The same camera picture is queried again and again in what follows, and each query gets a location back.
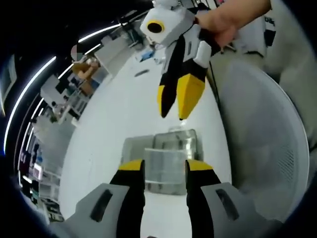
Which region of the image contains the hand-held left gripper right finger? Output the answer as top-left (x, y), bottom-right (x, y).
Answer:
top-left (185, 159), bottom-right (272, 238)

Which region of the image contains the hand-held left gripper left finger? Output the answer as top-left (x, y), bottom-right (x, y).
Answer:
top-left (63, 159), bottom-right (146, 238)

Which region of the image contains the grey transparent guide fixture box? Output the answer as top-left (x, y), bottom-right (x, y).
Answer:
top-left (122, 128), bottom-right (204, 174)

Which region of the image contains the clear plastic divider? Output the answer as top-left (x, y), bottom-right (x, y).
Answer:
top-left (144, 147), bottom-right (188, 194)

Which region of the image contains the person's right hand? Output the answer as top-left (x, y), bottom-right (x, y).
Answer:
top-left (195, 8), bottom-right (240, 48)

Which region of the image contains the blue booklet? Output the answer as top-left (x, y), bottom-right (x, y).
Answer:
top-left (139, 51), bottom-right (155, 61)

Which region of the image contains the white desk partition panel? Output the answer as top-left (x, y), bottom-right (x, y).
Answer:
top-left (95, 51), bottom-right (112, 81)

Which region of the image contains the grey mesh office chair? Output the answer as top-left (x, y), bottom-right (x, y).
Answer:
top-left (217, 60), bottom-right (312, 224)

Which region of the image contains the person's torso in pale shirt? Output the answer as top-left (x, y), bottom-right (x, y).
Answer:
top-left (215, 0), bottom-right (317, 117)

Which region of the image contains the black device cable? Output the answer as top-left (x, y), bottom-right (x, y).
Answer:
top-left (208, 61), bottom-right (220, 107)

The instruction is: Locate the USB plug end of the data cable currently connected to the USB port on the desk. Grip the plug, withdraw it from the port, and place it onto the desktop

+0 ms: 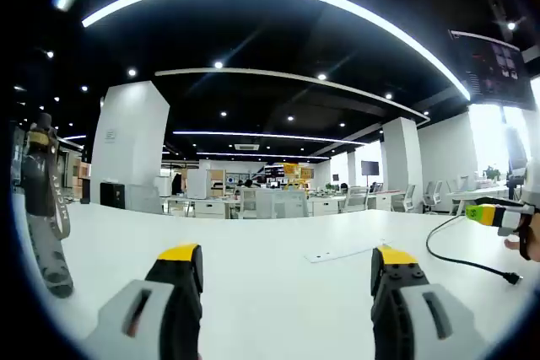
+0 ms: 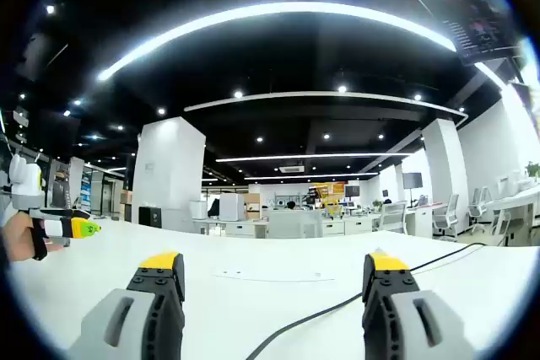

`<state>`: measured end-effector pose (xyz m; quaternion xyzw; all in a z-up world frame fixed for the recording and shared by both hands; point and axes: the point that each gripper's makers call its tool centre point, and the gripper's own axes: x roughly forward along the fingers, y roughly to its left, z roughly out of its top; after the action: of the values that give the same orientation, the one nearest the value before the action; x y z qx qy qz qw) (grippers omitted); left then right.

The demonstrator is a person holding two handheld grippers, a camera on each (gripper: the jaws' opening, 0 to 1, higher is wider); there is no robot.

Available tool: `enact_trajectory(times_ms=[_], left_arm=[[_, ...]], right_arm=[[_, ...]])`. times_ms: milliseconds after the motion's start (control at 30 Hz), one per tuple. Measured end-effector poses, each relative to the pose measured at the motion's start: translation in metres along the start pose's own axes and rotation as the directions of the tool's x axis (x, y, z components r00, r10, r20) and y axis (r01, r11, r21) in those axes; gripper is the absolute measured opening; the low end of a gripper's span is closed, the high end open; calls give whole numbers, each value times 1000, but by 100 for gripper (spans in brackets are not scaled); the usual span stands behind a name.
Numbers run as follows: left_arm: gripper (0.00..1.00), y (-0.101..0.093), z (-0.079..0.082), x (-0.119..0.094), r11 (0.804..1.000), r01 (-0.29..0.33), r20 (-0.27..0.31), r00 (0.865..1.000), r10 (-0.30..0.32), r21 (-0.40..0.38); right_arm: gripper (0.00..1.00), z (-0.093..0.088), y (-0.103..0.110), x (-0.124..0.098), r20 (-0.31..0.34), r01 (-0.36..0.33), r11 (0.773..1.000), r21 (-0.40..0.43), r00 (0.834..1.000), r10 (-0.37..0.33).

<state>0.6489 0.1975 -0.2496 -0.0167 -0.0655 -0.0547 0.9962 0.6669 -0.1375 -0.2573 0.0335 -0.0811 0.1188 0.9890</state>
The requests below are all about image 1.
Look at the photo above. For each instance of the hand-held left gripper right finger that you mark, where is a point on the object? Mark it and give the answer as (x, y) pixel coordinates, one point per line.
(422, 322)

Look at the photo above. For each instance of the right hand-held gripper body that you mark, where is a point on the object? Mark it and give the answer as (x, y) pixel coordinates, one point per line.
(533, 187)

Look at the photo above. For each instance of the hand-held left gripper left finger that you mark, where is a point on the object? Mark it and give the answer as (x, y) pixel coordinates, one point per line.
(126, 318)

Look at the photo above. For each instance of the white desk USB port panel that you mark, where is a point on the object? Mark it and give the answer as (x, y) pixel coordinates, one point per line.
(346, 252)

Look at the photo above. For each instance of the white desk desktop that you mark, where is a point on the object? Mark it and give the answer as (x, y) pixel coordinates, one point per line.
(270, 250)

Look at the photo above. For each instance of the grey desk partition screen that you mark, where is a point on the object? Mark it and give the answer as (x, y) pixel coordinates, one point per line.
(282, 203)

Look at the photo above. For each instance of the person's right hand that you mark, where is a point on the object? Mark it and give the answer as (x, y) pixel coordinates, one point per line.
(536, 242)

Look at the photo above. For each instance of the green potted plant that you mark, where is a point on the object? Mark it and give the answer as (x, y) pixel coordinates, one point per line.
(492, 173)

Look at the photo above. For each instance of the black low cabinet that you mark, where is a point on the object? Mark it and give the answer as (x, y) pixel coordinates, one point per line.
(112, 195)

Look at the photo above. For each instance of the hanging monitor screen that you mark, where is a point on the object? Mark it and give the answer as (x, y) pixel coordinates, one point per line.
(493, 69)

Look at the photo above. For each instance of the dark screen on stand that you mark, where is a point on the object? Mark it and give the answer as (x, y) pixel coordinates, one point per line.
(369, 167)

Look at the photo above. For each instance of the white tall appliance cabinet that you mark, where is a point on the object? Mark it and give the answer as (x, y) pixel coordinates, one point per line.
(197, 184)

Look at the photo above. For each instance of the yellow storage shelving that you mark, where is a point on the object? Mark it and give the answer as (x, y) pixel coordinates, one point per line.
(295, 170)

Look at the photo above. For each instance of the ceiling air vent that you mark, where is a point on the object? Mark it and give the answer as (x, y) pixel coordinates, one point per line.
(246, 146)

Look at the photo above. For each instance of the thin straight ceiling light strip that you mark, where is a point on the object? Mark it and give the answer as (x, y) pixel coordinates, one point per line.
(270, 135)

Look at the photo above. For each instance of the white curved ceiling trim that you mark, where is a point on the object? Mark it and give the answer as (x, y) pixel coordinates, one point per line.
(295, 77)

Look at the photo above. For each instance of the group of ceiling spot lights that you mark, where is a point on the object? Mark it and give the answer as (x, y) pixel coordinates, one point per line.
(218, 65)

◆ EXERCISE AIM: Copy every line from the material in which the word "same" can be found.

◆ EXERCISE OUTPUT:
The same camera picture is queried again and again in what follows, and each query gets a location back.
`<state>`: measured end-effector pose (xyz m; quaternion xyzw; all in a z-up world frame fixed for the recording and shared by both hands; point and axes: the point that each gripper's makers call its tool centre point, and the gripper's own axes: x roughly forward along the fingers, y roughly to its left, z roughly out of its top; after the action: of the values that give the same orientation, the one nearest the value before the action; x y z qx qy qz qw) (grippers omitted); left then right.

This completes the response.